Mantas (2007) described that in the moment of wanting to know more, of attuning, and re-searching, there is a creation of a third space where the “self versus other” disappears (p. 161). In this case, the relational presence expanded to envelope everyone who was attuning to what was emerging emotionally. It was shared beyond the two… through the screen of a laptop. Perhaps, it might be precisely the screen which floods one with information and condenses what is of value all at the same time, that pushes one to fully tune in and sieve out what is of essence.
According to Warren Lett (2011), attuning is usually intuitive, and an embodied resonance which leads us through various mediums to bring us to meaning (p. 152). The accumulation of discomforts in my case was tapped into on the fourth day where the tensions felt between wanting and repressing erupted into a violent birth: I tore up an expression of myself. The process was unexpected as I thought it would break, however, I felt strength and resistance in the clay. Moved to repair it, I slathered glue over the cracks and patched it before noticing bubbles escaping and peeking out from behind the sequins. It seems to become alive…and I find myself arriving at the acknowledgement of my vulnerabilities and leaping off into another journey on the wings of my strength.
As witness, I also stepped into waters that were both familiar and unfamiliar, resulting in many moments of disjuncture and subsequent attempts at re-connecting. My imagination and feelings formed, broke down, and reformed again as I weaved between not knowing what it means to live in the bush alongside knowing what it feels to be alone, to be caught in an uncomfortable position. The moment of resonance came in the form of a “core” which the inquirer spoke of. She describes herself as both “strong and fragile” at the same time… and this spoke to me, and I noticed, us as a trio.
There was a resonance as we worked with materials that had centers : spheres, bowls, and a piece derived from an apple core. Through mutual attunement, we found ourselves enmeshed in the other, just like how our spheres have expanded, crossed into, folded upon and into each other. There was a circle of trust and safety fostered from many moments of rupture which was generously repaired. I found myself to be accepting of all my strengths and my limitations. I was an open receptacle…and also a satellite dish that caught, held, echoed and amplified the various tunes from our conversations.

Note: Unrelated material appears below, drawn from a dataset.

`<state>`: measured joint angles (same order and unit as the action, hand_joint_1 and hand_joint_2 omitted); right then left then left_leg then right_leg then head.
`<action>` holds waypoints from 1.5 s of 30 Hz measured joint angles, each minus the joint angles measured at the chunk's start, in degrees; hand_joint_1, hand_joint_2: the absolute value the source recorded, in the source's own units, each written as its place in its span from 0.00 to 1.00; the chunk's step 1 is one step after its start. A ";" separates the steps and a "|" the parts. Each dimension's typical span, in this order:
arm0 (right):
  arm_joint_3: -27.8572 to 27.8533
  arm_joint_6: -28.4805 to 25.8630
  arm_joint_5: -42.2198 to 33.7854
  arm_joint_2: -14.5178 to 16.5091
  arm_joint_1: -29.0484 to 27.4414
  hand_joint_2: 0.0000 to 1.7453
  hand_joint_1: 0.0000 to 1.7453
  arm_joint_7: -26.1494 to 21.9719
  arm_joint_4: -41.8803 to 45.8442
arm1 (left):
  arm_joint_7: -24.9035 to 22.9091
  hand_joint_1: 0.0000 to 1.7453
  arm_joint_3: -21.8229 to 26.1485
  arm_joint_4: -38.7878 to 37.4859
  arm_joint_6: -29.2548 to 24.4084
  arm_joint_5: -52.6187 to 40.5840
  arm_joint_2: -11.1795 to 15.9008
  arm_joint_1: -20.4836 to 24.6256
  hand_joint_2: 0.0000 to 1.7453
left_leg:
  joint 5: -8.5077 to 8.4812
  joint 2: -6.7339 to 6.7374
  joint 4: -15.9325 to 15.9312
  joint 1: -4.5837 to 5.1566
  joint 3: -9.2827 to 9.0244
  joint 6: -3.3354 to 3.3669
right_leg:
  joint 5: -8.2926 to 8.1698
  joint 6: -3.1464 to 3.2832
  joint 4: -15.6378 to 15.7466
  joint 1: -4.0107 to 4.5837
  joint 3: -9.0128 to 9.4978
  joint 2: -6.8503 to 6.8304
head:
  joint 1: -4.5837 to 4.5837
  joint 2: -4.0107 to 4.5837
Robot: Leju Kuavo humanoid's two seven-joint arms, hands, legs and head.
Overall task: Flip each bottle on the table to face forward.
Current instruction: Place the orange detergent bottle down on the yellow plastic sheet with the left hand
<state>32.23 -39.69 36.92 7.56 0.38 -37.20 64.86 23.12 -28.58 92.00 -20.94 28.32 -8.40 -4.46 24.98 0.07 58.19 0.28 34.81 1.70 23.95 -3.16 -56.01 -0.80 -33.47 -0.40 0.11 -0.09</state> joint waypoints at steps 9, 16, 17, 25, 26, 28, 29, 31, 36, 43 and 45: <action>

On the last day, I made a Postcard synthesis of myself. This time the cracks appeared naturally. The surface with covered with marks made my nails and the colourful gleam of sequins skimmed over its skin. Through my expression, I have arrived at an understanding that content in process leads us to meaning, compassion, and generosity through rupture and repair.
Through the process of (re)creating a relational presence, there will be ruptures, differences, and dissonances and also many possibilities – and many ways – of connecting and repairing. There is no sense of a ‘mine’ or ‘yours’ with regards to who owes the therapeutic presence, but rather it is a much more compassionate one that is accessible by all. It might very well be that this connection is the third voice, that emerges, gently radiates and kindly embraces those who are in its presence.
Reference List
Cameron, N. (2016). Showings and tellings in being with everyday loss, (Book 8, pp. 155-177). In Excuse Me, Your Grief is Showing. Unpublished Professional Doctoral thesis: The Miecat Institute.
Lett, W. (2011). The experience of meaningful moments. An Inquiry into Making Sense of our Lives (pp.152-177). Rebus Press.
Levine, S. K. (2013). Expecting the unexpected: Improvisation in art-based research. In S. McNiff (Ed.), Art as research: Opportunities and challenges (pp. 125 - 132). Intellect.
Mantas, K. (2007). Meeting Mermaids: Co-creating images and process in inquiry. In j. G. Knowles, T. C. Luciani, A. L. Cole & L. Neilsen (Eds.). The Art of Visual inquiry (pp.153-166). Backalong Books.